Corneal epithelial–stromal fibroblast constructs to study cell–cell communication in vitro

Cell–cell communication plays a fundamental role in mediating corneal wound healing following injury or infection. Depending on the severity of the wound, regeneration of the cornea and the propensity for scar development are influenced by the acute resolution of the pro-fibrotic response mediated by closure of the wound via cellular and tissue contraction. Damage of the corneal epithelium, basement membrane, and anterior stroma following a superficial keratectomy is known to lead to significant provisional matrix deposition, including secretion of fibronectin and thrombospondin-1, as well as development of a corneal scar. In addition, corneal wounding has previously been shown to promote release of extracellular vesicles from the corneal epithelium, which, in addition to soluble factors, may play a role in promoting tissue regeneration. In this study, we report the development and characterization of a co-culture system of human corneal epithelial cells and corneal stromal fibroblasts cultured for 4 weeks to allow extracellular matrix deposition and tissue maturation. The secretion of provisional matrix components, as well as small and large extracellular vesicles, was apparent within the constructs, suggesting cell–cell communication between epithelial and stromal cell populations.
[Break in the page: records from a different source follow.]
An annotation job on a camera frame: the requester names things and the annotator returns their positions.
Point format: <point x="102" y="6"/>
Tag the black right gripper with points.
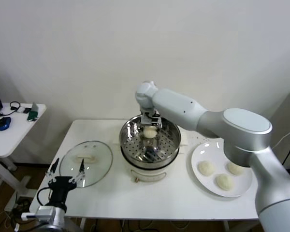
<point x="149" y="118"/>

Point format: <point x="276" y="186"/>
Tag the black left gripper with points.
<point x="59" y="191"/>

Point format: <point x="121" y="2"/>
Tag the white steamed baozi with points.
<point x="206" y="167"/>
<point x="224" y="181"/>
<point x="235" y="169"/>
<point x="149" y="132"/>

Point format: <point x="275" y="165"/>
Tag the glass pot lid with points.
<point x="99" y="154"/>

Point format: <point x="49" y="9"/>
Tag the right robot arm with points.
<point x="183" y="108"/>

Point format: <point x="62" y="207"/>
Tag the stainless steel steamer basket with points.
<point x="169" y="145"/>

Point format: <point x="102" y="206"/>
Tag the white round plate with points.
<point x="203" y="154"/>

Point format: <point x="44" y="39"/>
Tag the green and grey gadget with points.
<point x="33" y="115"/>

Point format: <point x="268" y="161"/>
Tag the white side table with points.
<point x="14" y="135"/>

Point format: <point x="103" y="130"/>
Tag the small black device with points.
<point x="27" y="111"/>

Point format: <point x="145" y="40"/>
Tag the white floor power strip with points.
<point x="10" y="207"/>

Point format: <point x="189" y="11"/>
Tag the white work table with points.
<point x="159" y="200"/>

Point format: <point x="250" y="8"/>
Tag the blue computer mouse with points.
<point x="4" y="123"/>

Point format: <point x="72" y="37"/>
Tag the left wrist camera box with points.
<point x="44" y="212"/>

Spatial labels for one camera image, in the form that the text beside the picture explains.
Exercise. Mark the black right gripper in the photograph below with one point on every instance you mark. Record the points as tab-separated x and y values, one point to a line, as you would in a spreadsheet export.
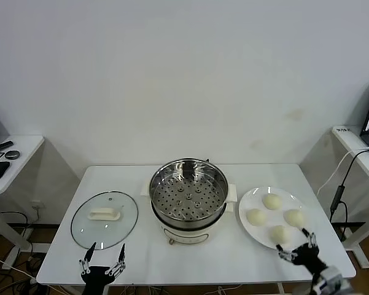
307	256

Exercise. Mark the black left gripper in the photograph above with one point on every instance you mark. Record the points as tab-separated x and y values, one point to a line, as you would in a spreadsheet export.
96	276

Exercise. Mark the white steamed baozi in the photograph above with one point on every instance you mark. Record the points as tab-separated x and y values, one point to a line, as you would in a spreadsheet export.
256	217
293	217
279	234
272	202

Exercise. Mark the glass pot lid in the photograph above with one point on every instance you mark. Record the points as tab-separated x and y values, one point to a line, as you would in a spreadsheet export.
116	233

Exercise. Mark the stainless steel steamer basket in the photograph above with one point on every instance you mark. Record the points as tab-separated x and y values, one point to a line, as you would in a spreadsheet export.
187	199

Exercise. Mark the white round plate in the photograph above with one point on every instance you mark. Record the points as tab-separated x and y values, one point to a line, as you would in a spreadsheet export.
294	199

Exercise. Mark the white side table with laptop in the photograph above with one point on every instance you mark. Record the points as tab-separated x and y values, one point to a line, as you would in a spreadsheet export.
365	159

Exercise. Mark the small printed label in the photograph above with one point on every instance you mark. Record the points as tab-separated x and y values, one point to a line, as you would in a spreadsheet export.
343	129

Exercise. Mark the white side table with mouse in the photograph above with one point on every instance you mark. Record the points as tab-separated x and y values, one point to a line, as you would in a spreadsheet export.
21	159

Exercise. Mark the round black disc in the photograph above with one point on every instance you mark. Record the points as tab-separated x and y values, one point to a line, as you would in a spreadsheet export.
12	154

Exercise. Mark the black remote stick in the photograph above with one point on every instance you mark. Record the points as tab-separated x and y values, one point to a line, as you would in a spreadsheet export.
3	145

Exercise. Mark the white wall socket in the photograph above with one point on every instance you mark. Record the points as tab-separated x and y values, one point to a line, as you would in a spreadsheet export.
35	204

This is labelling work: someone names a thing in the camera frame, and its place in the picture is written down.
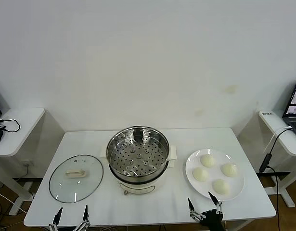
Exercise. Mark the white side table with label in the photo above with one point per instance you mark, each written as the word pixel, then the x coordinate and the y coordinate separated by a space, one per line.
pixel 292 146

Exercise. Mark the white round plate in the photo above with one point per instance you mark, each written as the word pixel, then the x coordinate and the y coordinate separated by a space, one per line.
pixel 236 185

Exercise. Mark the white electric cooker pot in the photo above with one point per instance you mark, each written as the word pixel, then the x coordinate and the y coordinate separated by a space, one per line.
pixel 138 186

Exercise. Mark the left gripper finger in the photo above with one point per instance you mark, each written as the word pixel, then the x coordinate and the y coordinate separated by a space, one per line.
pixel 56 217
pixel 85 215

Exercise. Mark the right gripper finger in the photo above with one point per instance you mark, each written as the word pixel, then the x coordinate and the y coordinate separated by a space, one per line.
pixel 214 198
pixel 191 205

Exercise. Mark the white steamed baozi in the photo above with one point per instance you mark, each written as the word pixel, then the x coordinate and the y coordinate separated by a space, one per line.
pixel 200 174
pixel 229 169
pixel 221 186
pixel 208 160

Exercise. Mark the stainless steel steamer basket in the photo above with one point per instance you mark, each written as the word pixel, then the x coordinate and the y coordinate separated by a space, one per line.
pixel 138 154

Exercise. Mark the white side table with mouse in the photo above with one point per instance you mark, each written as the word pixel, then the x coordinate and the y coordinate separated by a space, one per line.
pixel 22 125

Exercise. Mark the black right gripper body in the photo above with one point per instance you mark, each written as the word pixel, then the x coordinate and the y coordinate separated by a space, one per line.
pixel 212 221

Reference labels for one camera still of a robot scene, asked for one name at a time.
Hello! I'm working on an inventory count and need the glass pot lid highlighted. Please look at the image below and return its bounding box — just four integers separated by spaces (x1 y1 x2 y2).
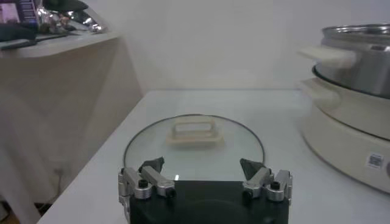
123 114 265 183

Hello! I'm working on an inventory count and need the black laptop beside chrome helmet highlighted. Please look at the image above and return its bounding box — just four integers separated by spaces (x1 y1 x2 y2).
0 0 40 25

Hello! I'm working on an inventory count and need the cream electric cooker base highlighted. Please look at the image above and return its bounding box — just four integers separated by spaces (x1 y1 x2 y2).
300 77 390 194

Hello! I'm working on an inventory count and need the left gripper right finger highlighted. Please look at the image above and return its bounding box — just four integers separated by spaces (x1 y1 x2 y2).
239 158 293 203

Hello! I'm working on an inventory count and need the white side table with mouse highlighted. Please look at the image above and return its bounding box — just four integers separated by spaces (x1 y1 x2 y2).
0 30 122 224

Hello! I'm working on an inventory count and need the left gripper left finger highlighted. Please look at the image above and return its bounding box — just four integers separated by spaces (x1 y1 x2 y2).
118 156 177 220

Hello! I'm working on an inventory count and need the perforated steel steamer basket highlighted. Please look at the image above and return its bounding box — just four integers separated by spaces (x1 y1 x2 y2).
297 23 390 100
Laminin-1β was highly expressed by the corneal epithelial layer with the presence of notable patches of basement membrane identified by transmission electron microscopy. Interestingly, we identified expression of collagen type III, fibronectin, and thrombospondin-1 along the epithelial–stromal interface similar to observations seen in vivo following a keratectomy, as well as expression of the myofibroblast marker, α-smooth muscle actin, within the stroma. Our results suggest that this corneal epithelial–stromal model may be useful in the study of the biochemical phenomena that occur during corneal wound healing.